What 'The Jeffersons' Taught Me About Being an American

An Iranian immigrant on the lessons he learned from George and Weezie


News of Sherman Hemsley's death two weeks ago at the age of 74 hit hard around these parts. My mother called to share the news, and to offer the traditional Iranian blessing for the dead. George Jefferson fot kard, khoda biamorz. There was no need to explain the sentiment behind the call, which I understood immediately. Nearly 40 years after immigrating from Iran, she and my father remembered more than just a television show or a source of nostalgia. The Jeffersons had been an important part of our beginning here in the United States, of how we became Americans.

The Jeffersons debuted in January 1975 and was already a hit by the time we arrived in March of that same year. My folks had left Iran, not for a deluxe apartment in the sky but a modest condominium in the middle of the country. One (very bulky) TV, four channels, and no remote was the setup in our new home, as it was in most households in those days, and it was not long before George and Weezie became part of our viewing routine.

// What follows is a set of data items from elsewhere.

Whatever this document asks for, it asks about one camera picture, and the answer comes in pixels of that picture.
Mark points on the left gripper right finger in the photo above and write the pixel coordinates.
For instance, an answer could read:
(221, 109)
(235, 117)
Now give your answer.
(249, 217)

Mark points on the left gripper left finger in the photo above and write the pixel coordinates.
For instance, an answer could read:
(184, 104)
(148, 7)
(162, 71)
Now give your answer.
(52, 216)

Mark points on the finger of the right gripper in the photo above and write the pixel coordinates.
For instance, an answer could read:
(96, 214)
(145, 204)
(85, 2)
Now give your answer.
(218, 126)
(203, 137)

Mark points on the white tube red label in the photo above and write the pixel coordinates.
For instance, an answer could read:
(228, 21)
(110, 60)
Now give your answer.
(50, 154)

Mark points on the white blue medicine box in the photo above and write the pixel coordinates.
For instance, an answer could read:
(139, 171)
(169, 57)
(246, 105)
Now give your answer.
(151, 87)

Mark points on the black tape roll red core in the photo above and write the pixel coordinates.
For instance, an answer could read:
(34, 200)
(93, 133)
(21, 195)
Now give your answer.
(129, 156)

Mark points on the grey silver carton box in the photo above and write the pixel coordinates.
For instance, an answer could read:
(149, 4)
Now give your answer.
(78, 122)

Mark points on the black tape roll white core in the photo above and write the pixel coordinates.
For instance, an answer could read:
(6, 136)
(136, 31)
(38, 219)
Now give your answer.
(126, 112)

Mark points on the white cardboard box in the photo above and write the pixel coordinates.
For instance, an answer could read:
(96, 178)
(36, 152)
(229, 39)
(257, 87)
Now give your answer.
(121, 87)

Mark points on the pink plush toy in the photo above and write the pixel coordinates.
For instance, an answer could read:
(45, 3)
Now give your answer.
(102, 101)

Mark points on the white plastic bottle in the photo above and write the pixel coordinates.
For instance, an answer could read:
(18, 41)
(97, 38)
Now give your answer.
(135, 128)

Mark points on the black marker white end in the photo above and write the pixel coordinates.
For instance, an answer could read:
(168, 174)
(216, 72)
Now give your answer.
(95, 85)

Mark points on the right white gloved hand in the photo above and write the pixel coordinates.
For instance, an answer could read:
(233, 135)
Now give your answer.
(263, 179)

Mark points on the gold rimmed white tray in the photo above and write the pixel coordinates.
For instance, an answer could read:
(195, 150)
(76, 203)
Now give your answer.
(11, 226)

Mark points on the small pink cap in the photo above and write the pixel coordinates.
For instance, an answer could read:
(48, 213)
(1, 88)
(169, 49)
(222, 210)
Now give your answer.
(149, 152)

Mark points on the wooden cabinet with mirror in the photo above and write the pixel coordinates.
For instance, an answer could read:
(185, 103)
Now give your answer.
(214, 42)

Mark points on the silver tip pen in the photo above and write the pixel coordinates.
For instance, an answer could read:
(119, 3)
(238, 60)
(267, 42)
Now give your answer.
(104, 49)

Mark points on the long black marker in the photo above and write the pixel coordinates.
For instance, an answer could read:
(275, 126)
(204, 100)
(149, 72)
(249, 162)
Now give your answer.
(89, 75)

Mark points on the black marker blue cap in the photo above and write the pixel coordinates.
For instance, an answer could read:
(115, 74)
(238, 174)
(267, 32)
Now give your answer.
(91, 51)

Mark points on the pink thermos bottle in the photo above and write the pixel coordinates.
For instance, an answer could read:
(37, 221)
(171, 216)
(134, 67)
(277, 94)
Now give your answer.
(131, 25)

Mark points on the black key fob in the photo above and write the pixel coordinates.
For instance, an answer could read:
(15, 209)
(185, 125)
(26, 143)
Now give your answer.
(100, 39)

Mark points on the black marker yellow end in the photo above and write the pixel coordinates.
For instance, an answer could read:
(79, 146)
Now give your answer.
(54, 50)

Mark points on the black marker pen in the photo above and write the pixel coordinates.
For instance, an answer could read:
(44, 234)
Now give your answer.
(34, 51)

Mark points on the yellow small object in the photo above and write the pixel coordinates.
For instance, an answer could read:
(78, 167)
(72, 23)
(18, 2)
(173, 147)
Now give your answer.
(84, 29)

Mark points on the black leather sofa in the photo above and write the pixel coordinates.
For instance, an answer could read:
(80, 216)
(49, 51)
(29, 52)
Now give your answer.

The lack of choice made it easy for us to pick up the thread, to feel included instantly. Nearly one-third of all Americans were tuning in each week to watch The Jeffersons that year. Television is regularly blamed for the decline of civic and associational life in this country, but during the '70s and '80s, before basic cable and satellite scattered viewers into a million little demographics, weekly broadcasts of a show like The Jeffersons provided a shared, collective, and national experience.

Already, intuitively, we understood that the story being told at 185 East 85th Street was our own. Movin' on up meant moving away, an agony recapitulated each week during the show's opening credits, by the image of Louise wiping away her tears, the close-up of George gripping his wife's hand. George and Louise had left the old neighborhood for the new, crossing over from Queens into Manhattan on the 59th Street Bridge for a better life on the other side. Making it in America, making it in terms of the American dream, was compromised for George and Louise by their loss, and it was here that The Jeffersons showed us where the American and immigrant experiences converged. Because of who they were, and where they came from, the Jeffersons could never feel like they fully belonged in tony Upper East Side, or what my father liked to refer to as Grey Poupon society. The past pulled on them, and although neither ever forgot where they came from, the longer George and Louise stayed away from the old neighborhood the less they knew of their old selves.

Of course The Jeffersons, like its parent show All in the Family, was hardly the usual depiction of the American experience on network television. It waded into treacherous and uncertain waters, pulling its viewers into currents of class and race avoided by most network shows. The confluence of these forces left in its wake vocabulary and expressions unlikely to be taught to us in any ESL or citizenship classes, and impossible to imagine being used on a broadcast network today: Honkey, zebra, nigg—, goin' to the john, she's a fox.

Still, for all that The Jeffersons taught us about what American was and could be, there was also something very Persian and accessible about the show, not least of which was the acid back-and-forth between George and Florence (George: "Florence, your cooking tastes like dogfood." Florence: "That's because I'm cooking for a chihuahua."), an American version of the Iranian custom of matalak goftan, or trash-talking.

We also recognized the familiar in George's willingness to put on airs if it meant seizing an advantage against a rival or gaining one from a potential patron, backing down only when it became clear that his honor or family's well-being was at risk. It was easy to mistake George's hustle as symptoms of a gratuitous and crass materialism, but in reality his endless striving, the relentless quest to impress the Wittendales of the world or to get into a posh tennis club, even though he had no clue or interest in the sport, was always about survival. Money, in George's mind, represented the best defense against discrimination. "Let me tell you something about people," George tells his old adversary Archie Bunker at a cocktail party. "That bartender's willing to work for me because if you got enough green in your pocket, then black becomes his favorite color."

Presented by

Shervin Malekzadeh is a visiting assistant professor at Swarthmore College.